What this research adds
In mice, disrupting EGFR caused increased susceptibility to skin inflammation by hindering the function of skin stem cells, which normally help the skin barrier to heal after hair eruption. As a result, commensal bacteria such as Staphylococcus aureus could invade the skin through the broken skin barrier and lead to inflammation.
The results show how the microbiota contributes to skin damage after treatment with EGFR inhibitors and reveal why these drugs cause severe skin side effects.
A common cancer treatment can allow commensal bacteria to invade growing hairs and cause skin irritation, according to a new study in mice. The findings, published in Science Translational Medicine, reveal why EGFR inhibitors, which are approved to treat cancers such as lung and colorectal cancer, cause severe skin side effects.
The EGFR receptor is an important target for many cancer drugs, but inhibiting this receptor does not only help to fight off cancer cells, it also causes severe skin rashes followed by Staphylococcus aureus infections, hitching, and hair alterations. These side effects may decrease patients’ adherence to treatment, and although antibiotics, corticosteroids, and moisturizers can alleviate some of the symptoms, no treatment can prevent skin damage.
To find out the causes of EGFR inhibitors’ damaging effects and identify potential treatments, a team of researchers led by Jörg Klufa and Thomas Bauer at the Medical University of Vienna studied mice that lack EGFR receptor in their skin.
Mice lacking EGFR receptor in their skin showed skin barrier defects that were associated with inflammation at the hair follicles. Skin irritation was accompanied by the expression of pro-inflammatory molecules. This suggested that disrupting EGFR caused increased susceptibility to skin inflammation by hindering the function of skin stem cells, which normally help the skin barrier to heal after hair eruption.

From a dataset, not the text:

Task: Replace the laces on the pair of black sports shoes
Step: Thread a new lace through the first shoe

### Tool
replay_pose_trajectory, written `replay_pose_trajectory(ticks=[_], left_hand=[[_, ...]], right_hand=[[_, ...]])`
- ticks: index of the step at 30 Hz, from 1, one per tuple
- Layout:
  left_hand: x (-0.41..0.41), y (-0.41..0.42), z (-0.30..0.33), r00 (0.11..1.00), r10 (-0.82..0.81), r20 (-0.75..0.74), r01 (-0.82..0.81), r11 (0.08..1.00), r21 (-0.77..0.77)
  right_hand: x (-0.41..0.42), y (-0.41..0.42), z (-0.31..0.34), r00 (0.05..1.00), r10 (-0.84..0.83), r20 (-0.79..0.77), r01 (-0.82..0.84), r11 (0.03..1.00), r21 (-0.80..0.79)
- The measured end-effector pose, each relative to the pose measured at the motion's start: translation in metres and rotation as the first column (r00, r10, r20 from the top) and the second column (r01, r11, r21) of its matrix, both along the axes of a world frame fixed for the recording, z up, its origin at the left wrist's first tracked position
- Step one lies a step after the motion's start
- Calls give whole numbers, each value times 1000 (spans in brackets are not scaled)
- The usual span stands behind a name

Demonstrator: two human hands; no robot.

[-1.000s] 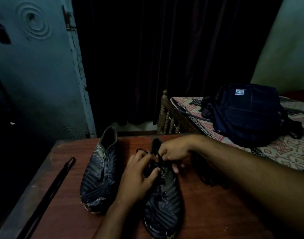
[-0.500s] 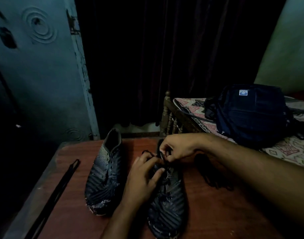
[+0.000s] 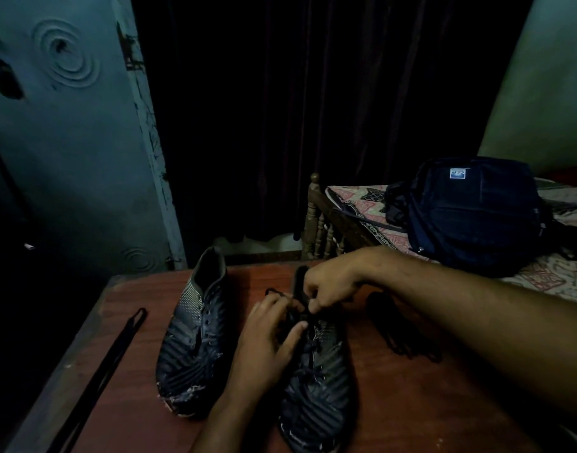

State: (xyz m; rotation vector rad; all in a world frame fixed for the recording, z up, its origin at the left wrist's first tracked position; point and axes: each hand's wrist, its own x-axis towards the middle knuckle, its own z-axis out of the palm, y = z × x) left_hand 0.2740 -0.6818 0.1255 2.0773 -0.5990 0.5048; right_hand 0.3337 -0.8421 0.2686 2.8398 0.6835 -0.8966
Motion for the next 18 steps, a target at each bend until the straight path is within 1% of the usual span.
replay_pose_trajectory(ticks=[3, 8, 10, 13, 17, 18], left_hand=[[1, -1, 1, 1000, 12, 15, -12, 1000, -5], [2, -2, 0, 1000, 4, -22, -5, 999, -46], [2, -2, 0, 1000, -1, -24, 0, 999, -54], [2, -2, 1, 1000, 17, -16, -18, 999, -34], [2, -2, 2, 1000, 15, -23, -15, 1000, -21], [2, -2, 2, 1000, 9, -28, -10, 1000, -27]], right_hand=[[-1, 4, -3, 997, 61, 49, -59, 997, -47], [-3, 7, 1, 989, 121, 87, -120, 993, -9], [-2, 5, 7, 982, 140, 125, -147, 988, 41], [1, -3, 29, 984, 96, 151, -120, 980, 157], [5, -23, 59, 967, 43, 251, -110, 959, 262], [5, -27, 62, 963, 38, 267, -112, 957, 268]])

As a result, commensal bacteria such as Staphylococcus aureus could invade the skin through the broken skin barrier and colonize the follicular opening of the erupting hair. There, the microbes triggered an additional immune response that led to chronic inflammation of the hair follicle.
Treating mice with antibiotics, which eliminated bacteria from the skin, reduced inflammation. But the mice’s skin barrier remained open and continued to express pro-inflammatory molecules.
The researchers found that treating mice lacking EGFR with a growth factor called FGF7 preserved the skin barrier. This suggests that FGF7 could be used as a therapeutic approach to mitigate the side effects of disrupting EGFR.
But whether this strategy could treat skin damage in cancer patients receiving EGFR inhibitors is still unknown. The researchers note that more research is needed to work out the causes of the side effects of these cancer drugs and identify effective treatment options.